When you output the records, match them exactly and omit any picture they include.

(Supplied data begins)

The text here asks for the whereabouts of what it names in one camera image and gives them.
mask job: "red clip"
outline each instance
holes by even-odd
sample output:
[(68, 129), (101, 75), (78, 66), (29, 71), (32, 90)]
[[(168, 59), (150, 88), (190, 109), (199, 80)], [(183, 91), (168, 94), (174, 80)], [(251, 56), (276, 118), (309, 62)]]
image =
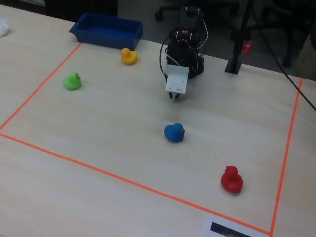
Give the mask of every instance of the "red clip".
[(252, 46), (252, 42), (248, 42), (246, 45), (244, 45), (244, 47), (243, 47), (243, 49), (244, 49), (244, 53), (245, 53), (245, 55), (249, 55), (249, 53), (250, 53), (250, 49), (251, 49), (251, 46)]

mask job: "blue plastic bin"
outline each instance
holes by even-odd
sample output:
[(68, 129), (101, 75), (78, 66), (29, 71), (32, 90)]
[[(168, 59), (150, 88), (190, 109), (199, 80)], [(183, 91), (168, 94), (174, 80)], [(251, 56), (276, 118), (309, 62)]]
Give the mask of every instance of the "blue plastic bin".
[(96, 13), (85, 13), (71, 27), (78, 42), (135, 50), (143, 36), (143, 23)]

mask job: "paper sign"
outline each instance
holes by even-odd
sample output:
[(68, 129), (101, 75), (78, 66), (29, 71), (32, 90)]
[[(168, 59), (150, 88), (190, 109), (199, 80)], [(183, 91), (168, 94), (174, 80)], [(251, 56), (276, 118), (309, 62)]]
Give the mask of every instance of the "paper sign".
[(222, 217), (208, 214), (201, 237), (268, 237), (268, 235)]

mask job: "black stand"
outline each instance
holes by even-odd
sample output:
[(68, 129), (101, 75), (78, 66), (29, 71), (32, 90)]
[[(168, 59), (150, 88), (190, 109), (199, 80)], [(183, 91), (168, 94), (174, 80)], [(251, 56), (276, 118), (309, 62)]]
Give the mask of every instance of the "black stand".
[(225, 68), (225, 72), (238, 74), (241, 66), (241, 61), (239, 60), (239, 55), (243, 50), (243, 42), (245, 39), (246, 28), (248, 24), (248, 19), (250, 17), (251, 10), (253, 8), (254, 0), (248, 0), (245, 14), (243, 16), (241, 28), (237, 34), (234, 49), (233, 49), (233, 58), (228, 60), (227, 66)]

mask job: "blue rubber duck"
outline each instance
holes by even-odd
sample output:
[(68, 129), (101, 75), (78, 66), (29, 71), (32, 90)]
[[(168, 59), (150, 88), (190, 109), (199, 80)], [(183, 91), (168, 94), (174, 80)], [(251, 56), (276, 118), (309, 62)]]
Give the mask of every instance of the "blue rubber duck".
[(168, 125), (164, 129), (164, 134), (170, 142), (181, 142), (184, 137), (185, 130), (182, 124), (175, 123), (174, 125)]

(Supplied data ends)

▸ **Answer below**
The text here asks for the whereabouts of what it names in one camera image and gives them.
mask job: "red clip"
outline each instance
holes by even-odd
sample output:
[(68, 129), (101, 75), (78, 66), (29, 71), (32, 90)]
[[(168, 59), (150, 88), (190, 109), (199, 80)], [(183, 91), (168, 94), (174, 80)], [(251, 56), (276, 118), (309, 62)]]
image =
Give the mask of every instance of the "red clip".
[(252, 46), (252, 42), (248, 42), (246, 45), (244, 45), (244, 47), (243, 47), (243, 49), (244, 49), (244, 53), (245, 53), (245, 55), (249, 55), (249, 53), (250, 53), (250, 49), (251, 49), (251, 46)]

mask job: "blue plastic bin"
outline each instance
holes by even-odd
sample output:
[(68, 129), (101, 75), (78, 66), (29, 71), (32, 90)]
[[(168, 59), (150, 88), (190, 109), (199, 80)], [(183, 91), (168, 94), (174, 80)], [(251, 56), (276, 118), (309, 62)]]
Give the mask of every instance of the "blue plastic bin".
[(96, 13), (85, 13), (71, 27), (78, 42), (135, 50), (143, 36), (143, 23)]

mask job: "paper sign"
outline each instance
holes by even-odd
sample output:
[(68, 129), (101, 75), (78, 66), (29, 71), (32, 90)]
[[(168, 59), (150, 88), (190, 109), (199, 80)], [(183, 91), (168, 94), (174, 80)], [(251, 56), (276, 118), (309, 62)]]
Give the mask of every instance of the "paper sign".
[(222, 217), (208, 214), (201, 237), (268, 237), (268, 235)]

mask job: "black stand"
outline each instance
holes by even-odd
sample output:
[(68, 129), (101, 75), (78, 66), (29, 71), (32, 90)]
[[(168, 59), (150, 88), (190, 109), (199, 80)], [(183, 91), (168, 94), (174, 80)], [(251, 56), (276, 118), (309, 62)]]
Give the mask of every instance of the "black stand".
[(225, 68), (225, 72), (238, 74), (241, 66), (241, 61), (239, 60), (239, 55), (243, 50), (243, 42), (245, 39), (246, 28), (248, 24), (248, 19), (250, 17), (251, 10), (253, 8), (254, 0), (248, 0), (245, 14), (243, 16), (241, 28), (237, 34), (234, 49), (233, 49), (233, 58), (228, 60), (227, 66)]

mask job: "blue rubber duck"
outline each instance
holes by even-odd
sample output:
[(68, 129), (101, 75), (78, 66), (29, 71), (32, 90)]
[[(168, 59), (150, 88), (190, 109), (199, 80)], [(183, 91), (168, 94), (174, 80)], [(251, 56), (276, 118), (309, 62)]]
Give the mask of every instance of the "blue rubber duck".
[(168, 125), (164, 129), (164, 134), (170, 142), (181, 142), (184, 137), (185, 130), (182, 124), (175, 123), (174, 125)]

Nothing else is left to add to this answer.